Are some REITs more vulnerable to rising rates?
You probably have heard a lot of REITs in the news over the past year or two, and lots of companies going public as REITs, but they’re not real estate companies. You’ve seen infrastructure companies, prisons, net lease, health care companies. You’ve seen lots of companies utilize the REIT structure for solving financial problems for their business.
About a third of the REIT index, this is where the ETFs trade, is made up of these companies that are not real-estate-related companies.
Are you betting that REITs will generate better returns after a rate hike?
Yes. It’s either one of two things. Either the REITs perform better or you start to see a wave of (leveraged buyouts) of the companies. There’s lots of capital available. From our perspective, you don’t want to see stocks trading at a discount.
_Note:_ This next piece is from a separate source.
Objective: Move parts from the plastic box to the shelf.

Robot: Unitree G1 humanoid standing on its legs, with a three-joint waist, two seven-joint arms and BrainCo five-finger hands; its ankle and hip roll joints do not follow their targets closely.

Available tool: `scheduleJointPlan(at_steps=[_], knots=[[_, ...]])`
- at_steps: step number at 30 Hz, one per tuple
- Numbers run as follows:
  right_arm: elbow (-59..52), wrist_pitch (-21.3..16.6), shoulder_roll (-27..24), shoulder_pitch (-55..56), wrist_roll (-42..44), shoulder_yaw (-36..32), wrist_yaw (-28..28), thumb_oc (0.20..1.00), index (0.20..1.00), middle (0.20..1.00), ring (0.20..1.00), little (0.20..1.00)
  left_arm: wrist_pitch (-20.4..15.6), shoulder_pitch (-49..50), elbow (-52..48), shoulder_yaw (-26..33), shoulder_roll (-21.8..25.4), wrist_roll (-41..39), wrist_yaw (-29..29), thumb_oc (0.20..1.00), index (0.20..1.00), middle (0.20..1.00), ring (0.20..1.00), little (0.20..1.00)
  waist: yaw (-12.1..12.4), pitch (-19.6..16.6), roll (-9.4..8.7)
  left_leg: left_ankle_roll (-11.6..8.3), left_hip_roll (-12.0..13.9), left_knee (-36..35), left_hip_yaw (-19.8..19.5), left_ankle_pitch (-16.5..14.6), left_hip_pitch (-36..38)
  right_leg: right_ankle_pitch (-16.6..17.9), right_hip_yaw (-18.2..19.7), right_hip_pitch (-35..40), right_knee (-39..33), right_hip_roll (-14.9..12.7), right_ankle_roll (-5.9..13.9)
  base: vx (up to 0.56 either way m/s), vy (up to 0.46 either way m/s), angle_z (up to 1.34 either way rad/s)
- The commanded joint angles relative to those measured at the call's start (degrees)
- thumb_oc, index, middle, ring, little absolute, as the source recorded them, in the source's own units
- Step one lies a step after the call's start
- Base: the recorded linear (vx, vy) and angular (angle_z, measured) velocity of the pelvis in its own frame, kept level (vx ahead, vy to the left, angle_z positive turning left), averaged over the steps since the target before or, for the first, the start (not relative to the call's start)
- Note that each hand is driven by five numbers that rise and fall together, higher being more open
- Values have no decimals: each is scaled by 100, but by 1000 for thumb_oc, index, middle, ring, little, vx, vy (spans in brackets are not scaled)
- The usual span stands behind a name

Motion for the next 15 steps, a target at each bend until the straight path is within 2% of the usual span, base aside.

On the other hand, it’s a great time because it is clearly a discount to the private market.
Do you favor any sector of real estate or any funds that just focus on apartments or office properties?
We’re a value investor. When stocks trade at a premium we’re going to sell those and move on to different sectors. Today we really like the mall space. We think malls trade at a big discount to their underlying net asset value. There’s lots of negative sentiment around, ‘Why would you ever shop in a mall when you can buy anything on the Internet?’ And yet mall sales continue to do well quarter after quarter.
If you think about the distribution and growth of the Internet, you’re buying things off the Internet but they have to get to you somehow and they have to get to you through an industrial facility. We like that play. We like “A”-quality malls, we like industrial distribution and we like some of the central business district office companies.